Introduction of New Australian Domain Name

The auDA (.au Domain Administration Ltd) manages and oversees the development and administration of Australian domains such as .com.au.net.au, and .org.au. Australian domain names must meet the auDA’s minimum registration criteria, and only an Australian company, a foreign company registered in Australia, or an applicant or a registrant of the Australian trade mark are eligible for registration. The domain name should also be in the applicant’s legal name, business name, Australian trade name, or brand name closely associated with its trading name.

In April 2021, auDA implemented more rigorous qualifying conditions for domain names and proscribed its proprietors from licensing, renting, or leasing a domain name to third parties.

Previously, all an entity had to do was show that its trade mark and its chosen domain name had a similar or close affiliation. That, however, is no longer the case. Now, the domain name must contain the same word as the trade mark. For instance, if ‘Beauty & the Beast Salon’ is a registered trade mark, then an available domain name would be ‘beautybeastsalon.com.au’, whereas abbreviated forms such as bbsalon.com.au and other mix and match words such as beautybestsalon.com.au may violate the rules.

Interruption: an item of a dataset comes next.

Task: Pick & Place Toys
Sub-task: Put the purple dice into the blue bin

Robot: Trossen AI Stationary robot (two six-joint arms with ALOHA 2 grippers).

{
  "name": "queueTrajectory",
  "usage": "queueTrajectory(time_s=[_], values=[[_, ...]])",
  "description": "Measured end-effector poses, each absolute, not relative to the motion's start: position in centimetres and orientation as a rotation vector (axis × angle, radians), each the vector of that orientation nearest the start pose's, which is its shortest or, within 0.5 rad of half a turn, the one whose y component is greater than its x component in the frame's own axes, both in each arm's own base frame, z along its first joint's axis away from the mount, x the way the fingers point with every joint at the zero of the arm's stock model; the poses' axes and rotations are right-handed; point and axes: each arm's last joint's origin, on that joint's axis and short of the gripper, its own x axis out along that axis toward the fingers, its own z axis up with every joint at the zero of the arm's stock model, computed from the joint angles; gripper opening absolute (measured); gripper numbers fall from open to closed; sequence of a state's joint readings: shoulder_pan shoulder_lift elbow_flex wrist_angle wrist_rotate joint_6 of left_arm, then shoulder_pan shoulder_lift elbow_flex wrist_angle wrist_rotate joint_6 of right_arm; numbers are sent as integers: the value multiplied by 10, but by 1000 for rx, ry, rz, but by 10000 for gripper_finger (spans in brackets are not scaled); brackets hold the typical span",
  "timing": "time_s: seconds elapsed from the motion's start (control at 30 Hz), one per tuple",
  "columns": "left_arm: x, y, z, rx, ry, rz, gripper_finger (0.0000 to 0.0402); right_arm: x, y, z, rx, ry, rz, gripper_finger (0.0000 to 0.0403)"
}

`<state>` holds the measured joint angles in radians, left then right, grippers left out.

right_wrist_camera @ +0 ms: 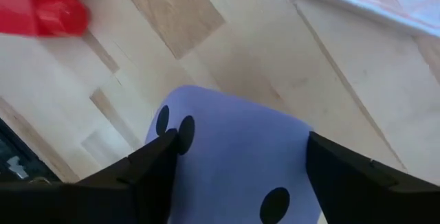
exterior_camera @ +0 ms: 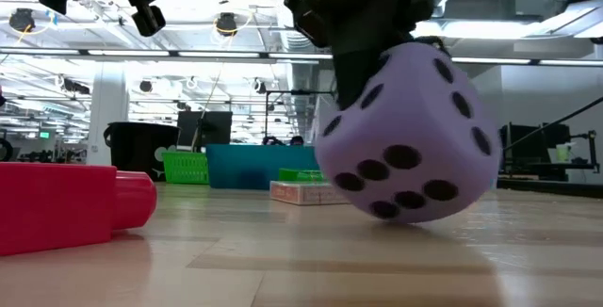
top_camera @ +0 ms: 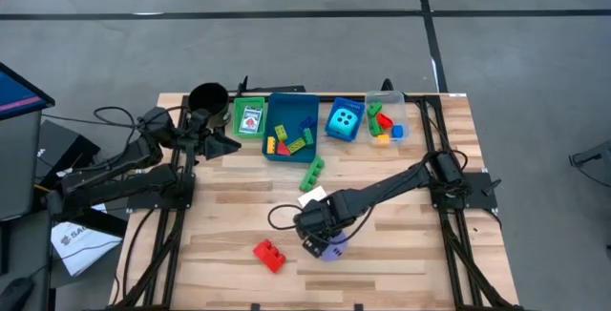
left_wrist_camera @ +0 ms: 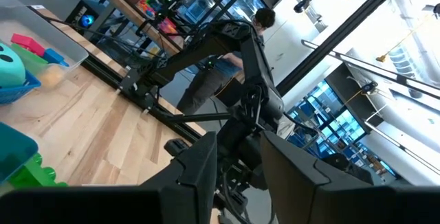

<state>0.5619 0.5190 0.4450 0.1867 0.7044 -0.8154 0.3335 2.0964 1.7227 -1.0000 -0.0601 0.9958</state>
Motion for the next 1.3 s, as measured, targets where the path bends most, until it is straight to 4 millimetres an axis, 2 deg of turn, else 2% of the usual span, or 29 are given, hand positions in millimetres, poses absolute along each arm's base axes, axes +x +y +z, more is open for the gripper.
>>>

In the case of the .org.au domain, religious organisations, sports clubs, charitable organisations, and other unincorporated associations that are not registered with ACNC (Australian Charities and Not for Profit Commission) are no longer eligible to have that domain.

Under the amended rules, .au domain owners are no longer permitted to rent, lease, or sub-license their domain names. Since auDA aims to improve consumer website management and transparency by ensuring that the registration of a domain name is the website’s operator, any sub-domains derived from a company’s primary domain are also subject to this limitation. 

auDA also introduced new complaint-handling procedures which allow an entity to request that a domain name be revoked through a systematic process if the registrant does not fulfil the eligibility pre-requisite. This is a significant change from the past when domain name complaints or disputes had to be resolved through court proceedings or auDRP (.au Domain Dispute Procedure) mediation. Thereby, the complaints handling process is projected to be more efficient and cost-effective because of this adjustment.

The above-changed rules were already in effect from 12 April 2021 and apply to all registrations, renewals, licencing, renting, and leasing to third parties from this date. It is crucial to verify that your current domain names comply with the new rules, so you do not inadvertently lose your domain names.

In addition to the tightened domain rules, a new Australian .au domain will be introduced. It is anticipated that overseas-based companies with corporations or branches in Australia will commonly employ this strategy to show their affiliation to Australia, for instance maintaining the new .au domain name toyota.au in addition to toyota.com.au.

To register for the new .au domain under this new scheme, you must be (i) an Australian citizen or permanent resident, (ii) an enterprise registered under the Australian Corporations Act (The Corporations Act 2001 (Cth)), (iii) a foreign company with an ARBN under the Australian Corporations Act, or (iv) an individual or business with an ABN under the Australian Corporate Law. In addition, if you hold an Australian trade mark and the applicable domain name that explicitly matches the trade name, you may meet qualifying criteria.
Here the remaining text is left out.